**Data section:**

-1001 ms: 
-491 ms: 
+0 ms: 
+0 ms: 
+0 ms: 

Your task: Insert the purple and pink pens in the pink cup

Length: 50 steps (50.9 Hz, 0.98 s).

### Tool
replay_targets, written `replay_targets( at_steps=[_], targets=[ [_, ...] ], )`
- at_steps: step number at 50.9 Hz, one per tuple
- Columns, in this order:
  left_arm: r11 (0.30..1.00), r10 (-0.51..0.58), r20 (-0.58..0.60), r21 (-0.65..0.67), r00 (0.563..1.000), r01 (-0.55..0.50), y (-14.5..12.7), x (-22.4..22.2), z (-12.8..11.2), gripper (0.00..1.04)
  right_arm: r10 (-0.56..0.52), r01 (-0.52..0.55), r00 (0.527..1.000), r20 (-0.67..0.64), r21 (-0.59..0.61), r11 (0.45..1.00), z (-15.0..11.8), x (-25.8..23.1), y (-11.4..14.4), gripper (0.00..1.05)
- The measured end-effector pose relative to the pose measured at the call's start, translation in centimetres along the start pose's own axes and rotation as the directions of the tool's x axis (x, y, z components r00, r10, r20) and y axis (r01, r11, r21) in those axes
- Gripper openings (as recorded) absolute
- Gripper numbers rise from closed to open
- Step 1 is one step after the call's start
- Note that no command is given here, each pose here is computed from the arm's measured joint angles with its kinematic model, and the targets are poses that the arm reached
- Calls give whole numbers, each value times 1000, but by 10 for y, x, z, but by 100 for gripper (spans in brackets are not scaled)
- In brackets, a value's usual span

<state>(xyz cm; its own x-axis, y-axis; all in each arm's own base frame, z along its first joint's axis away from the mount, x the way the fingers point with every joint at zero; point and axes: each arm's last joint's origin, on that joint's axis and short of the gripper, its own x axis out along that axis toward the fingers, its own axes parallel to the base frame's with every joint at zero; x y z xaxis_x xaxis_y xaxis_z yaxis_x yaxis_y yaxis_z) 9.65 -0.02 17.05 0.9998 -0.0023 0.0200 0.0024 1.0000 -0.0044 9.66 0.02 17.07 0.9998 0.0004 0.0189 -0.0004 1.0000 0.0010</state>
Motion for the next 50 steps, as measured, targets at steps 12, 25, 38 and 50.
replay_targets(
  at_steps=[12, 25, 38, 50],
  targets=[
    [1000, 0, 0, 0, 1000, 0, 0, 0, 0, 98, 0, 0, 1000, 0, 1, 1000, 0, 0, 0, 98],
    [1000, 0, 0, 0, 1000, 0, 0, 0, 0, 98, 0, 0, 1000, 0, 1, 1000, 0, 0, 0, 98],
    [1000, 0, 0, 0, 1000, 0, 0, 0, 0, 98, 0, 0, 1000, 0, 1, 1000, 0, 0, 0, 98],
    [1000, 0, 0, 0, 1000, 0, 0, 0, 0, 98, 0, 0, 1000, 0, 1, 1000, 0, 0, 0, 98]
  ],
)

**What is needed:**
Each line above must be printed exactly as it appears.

**Output of the task:**
-1001 ms: 
-491 ms: 
+0 ms: 
+0 ms: 
+0 ms: 

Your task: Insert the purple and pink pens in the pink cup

Length: 50 steps (50.9 Hz, 0.98 s).

### Tool
replay_targets, written `replay_targets( at_steps=[_], targets=[ [_, ...] ], )`
- at_steps: step number at 50.9 Hz, one per tuple
- Columns, in this order:
  left_arm: r11 (0.30..1.00), r10 (-0.51..0.58), r20 (-0.58..0.60), r21 (-0.65..0.67), r00 (0.563..1.000), r01 (-0.55..0.50), y (-14.5..12.7), x (-22.4..22.2), z (-12.8..11.2), gripper (0.00..1.04)
  right_arm: r10 (-0.56..0.52), r01 (-0.52..0.55), r00 (0.527..1.000), r20 (-0.67..0.64), r21 (-0.59..0.61), r11 (0.45..1.00), z (-15.0..11.8), x (-25.8..23.1), y (-11.4..14.4), gripper (0.00..1.05)
- The measured end-effector pose relative to the pose measured at the call's start, translation in centimetres along the start pose's own axes and rotation as the directions of the tool's x axis (x, y, z components r00, r10, r20) and y axis (r01, r11, r21) in those axes
- Gripper openings (as recorded) absolute
- Gripper numbers rise from closed to open
- Step 1 is one step after the call's start
- Note that no command is given here, each pose here is computed from the arm's measured joint angles with its kinematic model, and the targets are poses that the arm reached
- Calls give whole numbers, each value times 1000, but by 10 for y, x, z, but by 100 for gripper (spans in brackets are not scaled)
- In brackets, a value's usual span

<state>(xyz cm; its own x-axis, y-axis; all in each arm's own base frame, z along its first joint's axis away from the mount, x the way the fingers point with every joint at zero; point and axes: each arm's last joint's origin, on that joint's axis and short of the gripper, its own x axis out along that axis toward the fingers, its own axes parallel to the base frame's with every joint at zero; x y z xaxis_x xaxis_y xaxis_z yaxis_x yaxis_y yaxis_z) 9.65 -0.02 17.05 0.9998 -0.0023 0.0200 0.0024 1.0000 -0.0044 9.66 0.02 17.07 0.9998 0.0004 0.0189 -0.0004 1.0000 0.0010</state>
Motion for the next 50 steps, as measured, targets at steps 12, 25, 38 and 50.
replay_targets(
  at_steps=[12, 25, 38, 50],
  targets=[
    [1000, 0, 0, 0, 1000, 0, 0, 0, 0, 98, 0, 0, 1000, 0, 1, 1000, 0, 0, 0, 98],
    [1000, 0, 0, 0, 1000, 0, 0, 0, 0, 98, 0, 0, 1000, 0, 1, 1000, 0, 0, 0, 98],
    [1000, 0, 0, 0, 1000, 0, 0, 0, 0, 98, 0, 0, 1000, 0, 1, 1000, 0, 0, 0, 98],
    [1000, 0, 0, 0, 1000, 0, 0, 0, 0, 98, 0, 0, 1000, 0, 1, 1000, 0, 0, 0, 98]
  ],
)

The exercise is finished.